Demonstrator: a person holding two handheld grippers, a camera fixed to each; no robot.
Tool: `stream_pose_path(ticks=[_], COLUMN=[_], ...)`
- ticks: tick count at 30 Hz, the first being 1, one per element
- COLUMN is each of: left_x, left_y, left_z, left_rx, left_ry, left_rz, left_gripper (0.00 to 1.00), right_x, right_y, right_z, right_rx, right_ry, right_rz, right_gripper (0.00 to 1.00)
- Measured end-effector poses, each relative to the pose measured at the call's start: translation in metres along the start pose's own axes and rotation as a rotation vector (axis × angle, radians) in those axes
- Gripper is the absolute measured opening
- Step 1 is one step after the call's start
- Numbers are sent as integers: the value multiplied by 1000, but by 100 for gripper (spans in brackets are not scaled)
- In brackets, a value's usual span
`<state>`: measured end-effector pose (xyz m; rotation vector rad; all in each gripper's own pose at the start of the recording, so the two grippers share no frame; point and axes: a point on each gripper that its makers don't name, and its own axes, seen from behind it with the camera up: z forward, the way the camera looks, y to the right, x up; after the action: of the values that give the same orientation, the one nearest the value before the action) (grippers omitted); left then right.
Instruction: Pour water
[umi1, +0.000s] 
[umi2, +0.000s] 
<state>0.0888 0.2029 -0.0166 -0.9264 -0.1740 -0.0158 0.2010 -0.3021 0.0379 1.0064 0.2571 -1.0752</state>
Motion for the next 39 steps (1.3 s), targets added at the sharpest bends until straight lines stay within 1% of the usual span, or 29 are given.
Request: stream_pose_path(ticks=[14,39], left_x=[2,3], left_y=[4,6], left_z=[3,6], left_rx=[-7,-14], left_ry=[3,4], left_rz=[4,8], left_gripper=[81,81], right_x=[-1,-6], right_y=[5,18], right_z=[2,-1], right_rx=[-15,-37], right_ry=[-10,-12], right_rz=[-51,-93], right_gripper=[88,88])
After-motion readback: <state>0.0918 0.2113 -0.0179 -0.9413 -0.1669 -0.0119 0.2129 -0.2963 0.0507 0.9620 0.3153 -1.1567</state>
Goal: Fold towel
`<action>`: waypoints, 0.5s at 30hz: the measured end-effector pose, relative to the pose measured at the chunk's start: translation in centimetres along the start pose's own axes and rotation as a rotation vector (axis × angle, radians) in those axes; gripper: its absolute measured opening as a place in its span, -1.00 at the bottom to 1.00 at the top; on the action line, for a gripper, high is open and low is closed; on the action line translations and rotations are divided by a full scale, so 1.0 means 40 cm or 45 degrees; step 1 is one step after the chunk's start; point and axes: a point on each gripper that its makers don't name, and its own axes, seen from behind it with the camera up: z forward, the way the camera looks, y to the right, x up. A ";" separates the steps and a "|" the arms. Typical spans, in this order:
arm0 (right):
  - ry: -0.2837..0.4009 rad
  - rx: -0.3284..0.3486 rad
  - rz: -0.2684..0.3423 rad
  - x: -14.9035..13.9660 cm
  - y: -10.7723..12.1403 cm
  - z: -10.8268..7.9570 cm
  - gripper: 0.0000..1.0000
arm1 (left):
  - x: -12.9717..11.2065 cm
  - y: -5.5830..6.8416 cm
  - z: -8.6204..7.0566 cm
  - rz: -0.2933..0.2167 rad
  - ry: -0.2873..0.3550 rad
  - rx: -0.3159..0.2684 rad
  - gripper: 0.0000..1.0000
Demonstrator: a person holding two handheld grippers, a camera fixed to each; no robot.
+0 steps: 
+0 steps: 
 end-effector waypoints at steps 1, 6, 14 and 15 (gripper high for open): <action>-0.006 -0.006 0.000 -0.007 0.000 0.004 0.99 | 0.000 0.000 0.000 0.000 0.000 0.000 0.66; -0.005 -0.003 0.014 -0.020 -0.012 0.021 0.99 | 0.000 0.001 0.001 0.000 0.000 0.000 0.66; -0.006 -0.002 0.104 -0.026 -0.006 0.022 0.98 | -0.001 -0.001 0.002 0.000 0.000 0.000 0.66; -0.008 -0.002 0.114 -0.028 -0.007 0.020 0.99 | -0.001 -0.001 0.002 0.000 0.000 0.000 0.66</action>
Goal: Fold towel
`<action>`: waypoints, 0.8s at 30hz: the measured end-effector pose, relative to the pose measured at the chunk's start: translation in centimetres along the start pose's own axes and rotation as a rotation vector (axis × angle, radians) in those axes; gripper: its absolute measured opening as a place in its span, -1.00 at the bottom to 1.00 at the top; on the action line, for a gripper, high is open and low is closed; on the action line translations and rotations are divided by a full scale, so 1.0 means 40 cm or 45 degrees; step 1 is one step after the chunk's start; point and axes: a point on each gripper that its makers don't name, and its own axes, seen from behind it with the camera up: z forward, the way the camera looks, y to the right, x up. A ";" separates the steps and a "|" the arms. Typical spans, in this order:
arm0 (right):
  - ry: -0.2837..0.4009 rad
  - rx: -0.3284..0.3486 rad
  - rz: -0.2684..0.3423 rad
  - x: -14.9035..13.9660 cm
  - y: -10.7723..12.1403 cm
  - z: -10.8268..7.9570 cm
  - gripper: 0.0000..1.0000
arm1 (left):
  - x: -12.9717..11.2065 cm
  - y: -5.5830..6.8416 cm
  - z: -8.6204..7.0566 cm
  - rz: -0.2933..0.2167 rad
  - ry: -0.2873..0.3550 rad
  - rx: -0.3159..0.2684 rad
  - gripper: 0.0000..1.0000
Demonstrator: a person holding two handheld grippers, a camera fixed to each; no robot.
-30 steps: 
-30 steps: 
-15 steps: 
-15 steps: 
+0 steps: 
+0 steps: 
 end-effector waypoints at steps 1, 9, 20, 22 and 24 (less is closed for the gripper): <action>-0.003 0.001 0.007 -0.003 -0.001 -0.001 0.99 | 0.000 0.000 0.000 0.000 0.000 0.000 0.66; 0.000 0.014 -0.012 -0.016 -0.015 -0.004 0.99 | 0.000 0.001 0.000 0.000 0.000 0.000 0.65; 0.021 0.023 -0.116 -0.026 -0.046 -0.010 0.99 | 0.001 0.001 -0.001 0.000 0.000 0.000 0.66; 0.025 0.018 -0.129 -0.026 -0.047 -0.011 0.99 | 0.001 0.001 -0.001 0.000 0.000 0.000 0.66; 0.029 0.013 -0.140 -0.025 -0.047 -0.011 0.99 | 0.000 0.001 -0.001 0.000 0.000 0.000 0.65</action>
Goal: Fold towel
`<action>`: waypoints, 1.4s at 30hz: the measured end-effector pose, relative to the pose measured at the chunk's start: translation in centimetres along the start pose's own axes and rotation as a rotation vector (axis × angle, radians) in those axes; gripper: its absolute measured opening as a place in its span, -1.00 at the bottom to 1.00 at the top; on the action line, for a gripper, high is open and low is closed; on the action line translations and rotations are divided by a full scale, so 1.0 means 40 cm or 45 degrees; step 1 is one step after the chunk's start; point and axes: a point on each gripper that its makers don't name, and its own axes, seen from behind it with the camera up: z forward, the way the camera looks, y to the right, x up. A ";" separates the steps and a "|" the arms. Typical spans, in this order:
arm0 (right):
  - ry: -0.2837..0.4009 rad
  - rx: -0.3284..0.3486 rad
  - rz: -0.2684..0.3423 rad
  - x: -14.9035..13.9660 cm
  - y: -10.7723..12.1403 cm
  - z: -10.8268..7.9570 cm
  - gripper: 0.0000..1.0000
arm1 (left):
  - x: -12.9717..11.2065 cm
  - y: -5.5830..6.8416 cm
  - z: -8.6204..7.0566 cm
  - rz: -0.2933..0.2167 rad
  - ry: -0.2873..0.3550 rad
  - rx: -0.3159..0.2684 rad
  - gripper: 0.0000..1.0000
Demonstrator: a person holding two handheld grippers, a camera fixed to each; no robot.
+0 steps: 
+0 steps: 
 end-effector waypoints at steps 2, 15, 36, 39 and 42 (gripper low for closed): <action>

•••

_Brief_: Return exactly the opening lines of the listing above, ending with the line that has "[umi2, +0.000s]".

_Result below_:
Demonstrator: a person holding two handheld grippers, a camera fixed to each; no robot.
Tool: `stream_pose_path(ticks=[_], COLUMN=[_], ...)`
- ticks: tick count at 30 Hz, the first being 1, one per element
- COLUMN is each of: left_x, left_y, left_z, left_rx, left_ry, left_rz, left_gripper (0.00 to 1.00), right_x, right_y, right_z, right_rx, right_ry, right_rz, right_gripper (0.00 to 1.00)
- Measured end-effector poses, each relative to the pose measured at the call's start: translation in metres along the start pose's own axes and rotation as a rotation vector (axis × angle, radians) in those axes
- Gripper is the absolute measured opening
- Step 1 is one step after the call's start
- Numbers are sent as integers: the value multiplied by 1000, but by 100 for gripper (spans in brackets are not scaled)
- In brackets, a value's usual span
`<state>`: measured end-effector pose (xyz m; rotation vector rad; all in each gripper's own pose at the start of the recording, so the two grippers share no frame; point and axes: a point on each gripper that its makers don't name, and its own axes, seen from behind it with the camera up: z forward, the way the camera looks, y to the right, x up; after the action: of the values that give the same orientation, the one nearest the value before the action) (grippers omitted); left then right.
Instruction: Pour water
[umi1, +0.000s] 
[umi2, +0.000s] 

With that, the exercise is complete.